Eingelassen werden auch die Besucher des Dresdner Weihnachts-Circus auf dem Festplatz in der Pieschener Allee, gleich unter der Marienbrücke. Die zwei Montagsvorstellungen um 14 und 18.30 Uhr finden statt. Wie es am Dienstag jedoch weitergeht, ist ungewiss. "Gottesdienst am 26.12.2023 ABGESAGT" steht auf einem Blatt Papier am Kassenwagen. "Aus organisatorischen Gründen", erklärt ein freundlicher Kassierer hinter der Glasscheibe. Organisatorisch? Na ja, das hänge schon auch irgendwie mit dem Hochwasser zusammen, sagt er. Die Vorstellungen am Dienstag sollen, Stand jetzt, aber stattfinden. Gegen 13.30 Uhr steht der Pegel am Theaterkahn noch immer bei 5,28 Metern.

Die Gastwirte, Unternehmer und Artisten am Fluss eint, dass sie die Entwicklung der Pegel und der Prognosen genau verfolgen. Neben der Landeshochwasserzentrale informieren sich fiele auch über die Wasserstände in Tschechien. Das sei heute viel besser als bei früheren Hochwasser-Lagen, sagten sie.

Schweres Gerät am Fährgarten Johannstadt

Schweres Gerät ist auch am Johannstädter Fährgarten im Einsatz. Betreiber Jens Bauermeister dirigiert einen Kran, der die Riesenschirme aus dem Biergarten hebt und oberhalb des Elberadwegs ablegt.
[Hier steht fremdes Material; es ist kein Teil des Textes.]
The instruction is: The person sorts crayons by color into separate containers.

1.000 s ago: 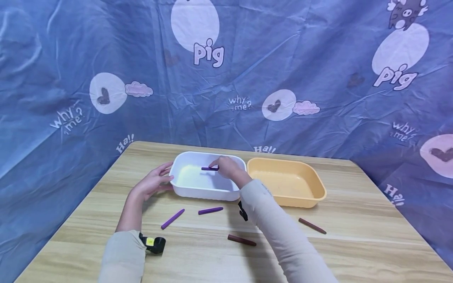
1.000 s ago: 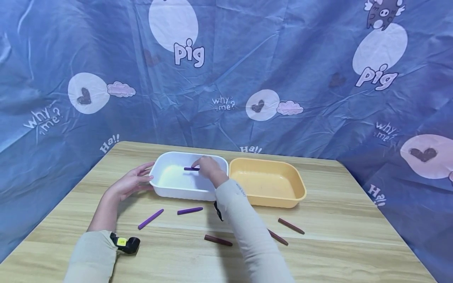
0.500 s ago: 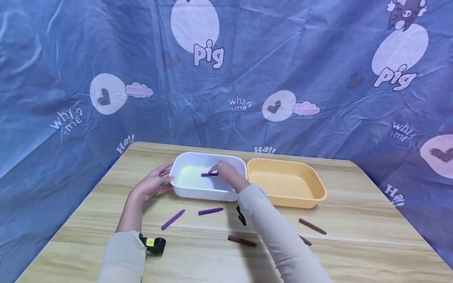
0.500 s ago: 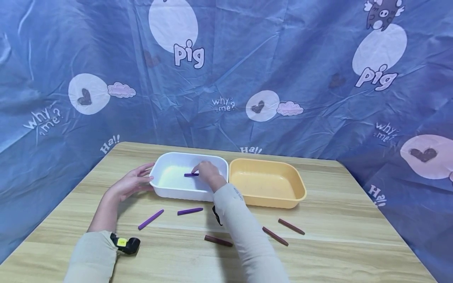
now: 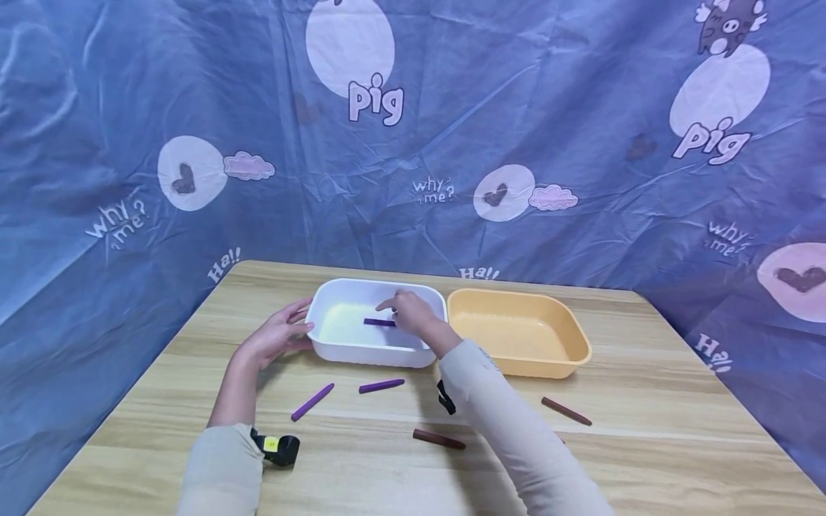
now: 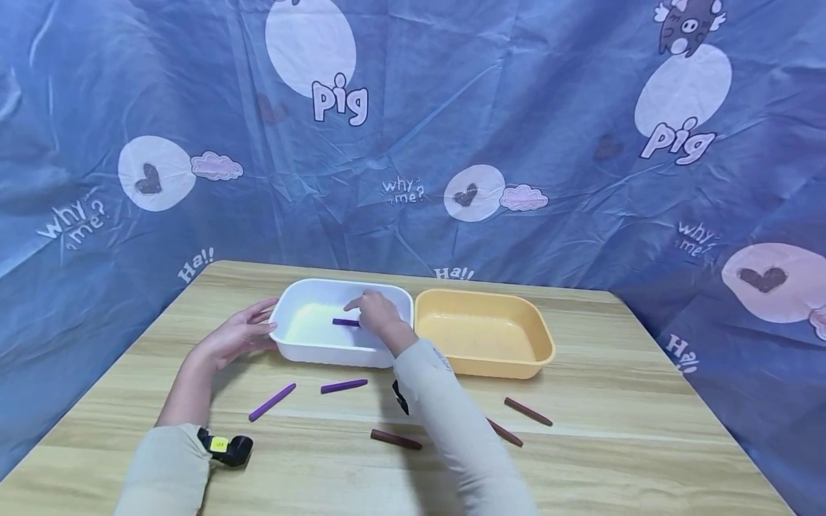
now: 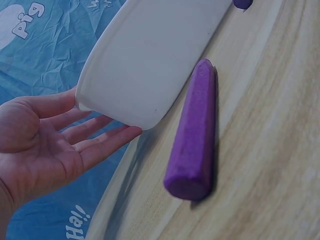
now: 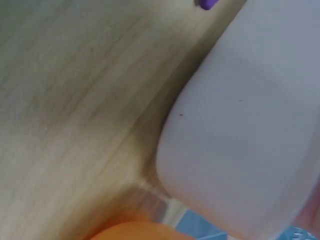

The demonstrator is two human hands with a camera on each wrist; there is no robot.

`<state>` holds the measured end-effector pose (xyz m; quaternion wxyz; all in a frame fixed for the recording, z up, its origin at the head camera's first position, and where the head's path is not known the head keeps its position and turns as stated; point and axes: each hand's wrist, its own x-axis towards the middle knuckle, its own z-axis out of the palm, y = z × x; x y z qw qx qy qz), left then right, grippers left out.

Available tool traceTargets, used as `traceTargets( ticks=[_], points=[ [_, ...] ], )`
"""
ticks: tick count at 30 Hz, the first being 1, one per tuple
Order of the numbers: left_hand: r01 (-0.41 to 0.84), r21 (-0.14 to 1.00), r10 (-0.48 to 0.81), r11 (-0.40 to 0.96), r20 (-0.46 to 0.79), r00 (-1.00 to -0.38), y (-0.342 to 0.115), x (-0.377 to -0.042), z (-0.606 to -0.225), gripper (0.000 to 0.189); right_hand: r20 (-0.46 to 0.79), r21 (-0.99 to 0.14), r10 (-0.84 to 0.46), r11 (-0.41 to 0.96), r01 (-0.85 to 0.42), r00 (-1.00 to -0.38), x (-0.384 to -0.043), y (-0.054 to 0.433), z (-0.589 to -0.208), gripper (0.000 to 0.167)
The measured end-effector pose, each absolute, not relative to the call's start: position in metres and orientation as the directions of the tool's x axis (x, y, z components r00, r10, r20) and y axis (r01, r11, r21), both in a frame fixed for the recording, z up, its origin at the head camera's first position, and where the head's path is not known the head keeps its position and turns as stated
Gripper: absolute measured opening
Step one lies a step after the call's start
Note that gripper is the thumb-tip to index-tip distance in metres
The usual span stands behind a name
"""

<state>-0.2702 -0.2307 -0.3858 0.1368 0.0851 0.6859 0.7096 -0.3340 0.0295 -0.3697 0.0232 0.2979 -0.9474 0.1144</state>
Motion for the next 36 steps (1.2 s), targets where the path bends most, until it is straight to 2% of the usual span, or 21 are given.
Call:
traceTargets(
  ticks=[11,18,24,28,33,36],
  points=[
    [-0.075,0.997,0.317,-0.013,-0.067,-0.946,-0.232,-0.269,-0.385,0.067,0.262,-0.237,-0.660,0.664,-0.710,-0.704,-0.295,0.033,-0.353,0.040],
    [-0.072,0.997,0.319,-0.010,-0.065,-0.945,-0.232,-0.267,-0.385,0.066,0.320,-0.335,-0.704,0.542,-0.771,-0.634,-0.263,0.025,-0.345,0.036],
    [-0.070,0.997,0.315,-0.007,-0.065,-0.947,-0.231,-0.267,-0.384,0.065,0.320,-0.397,-0.743,0.458,-0.796,-0.587,-0.239,0.010,-0.342,0.035],
    [-0.071,0.997,0.317,0.004,-0.068,-0.946,-0.232,-0.267,-0.384,0.065,0.275,-0.428,-0.789,0.412,-0.805,-0.550,-0.228,0.000,-0.349,0.035],
    [-0.065,0.998,0.329,0.004,-0.063,-0.942,-0.233,-0.267,-0.384,0.066,0.213,-0.361,-0.833,0.418,-0.833,-0.510,-0.221,-0.013,-0.358,0.032],
    [-0.061,0.998,0.333,0.006,-0.059,-0.941,-0.233,-0.267,-0.385,0.066,0.187,-0.312,-0.840,0.441,-0.841,-0.510,-0.220,-0.019,-0.363,0.030]
  ],
)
Etwa 20 Helfer haben schon am Sonntag angepackt, um das Gelände hochwassersicher zu machen. Die milden Temperaturen, die für ein gutes Weihnachtswochenende hätten sorgen können, sind nun der Anlass für die steigenden Pegel. Segen und Fluch.

Die Personenfähre "Elbflorenz" bringt hier niemanden mehr über den Fluss. Sie liegt festgemacht vor dem Biergarten, der Steg ist längst vom Wasser umspült. "Der Fährbetrieb ist zurzeit eingestellt" prangt in schwarzen Lettern auf einem orangefarbenen Plakat. "Wir bitten um Ihr Verständnis." Einige Meter Elbabwärts schrauben Mitarbeiter einer Firma die hölzernen Geräte auf den Piraten-Spielplatz ab, um auch diese Hindernisse vor dem Fluss in Sicherheit zu bringen.

Die letzte Hochwasser-Havarie liegt auch für Fährgartenbetreiber Bauermeister und sein Team zehn Jahre zurück. "Eine sehr nette Frau aus dem Umweltamt hat uns schon am Freitag informiert, die Elbe im Auge zu behalten", lobt der Wirt. So habe er sich schon zeitig um Helfer und Firmen kümmern können.

Doch die nach oben korrigierten Prognosen haben auch den Fährgarten kalt erwischt. Erst konnte man davon ausgehen, es reicht, die Keller leerzuräumen, um dann die Pumpen laufen zu lassen. Doch bei einer Prognose von sechs Meter und darüber bringen Pumpen nichts mehr. Schirme, Zelte, die Eisstockschieß-Anlage, alles muss vor der Elbe gesichert werden.

Auch im Fährgarten werden die Gäste weiter bedient. Mehrere Dutzend sind da, es ist ein Kommen und Gehen. Als es schon fast dunkel ist, schaut die Feuerwehr vorbei. Die Einsatzkräfte kontrollieren das Elbufer, wie es die Hochwasser-Alarmstufen vorsehen. Sie halten die Augen nach möglichen Gefahrenquellen offen.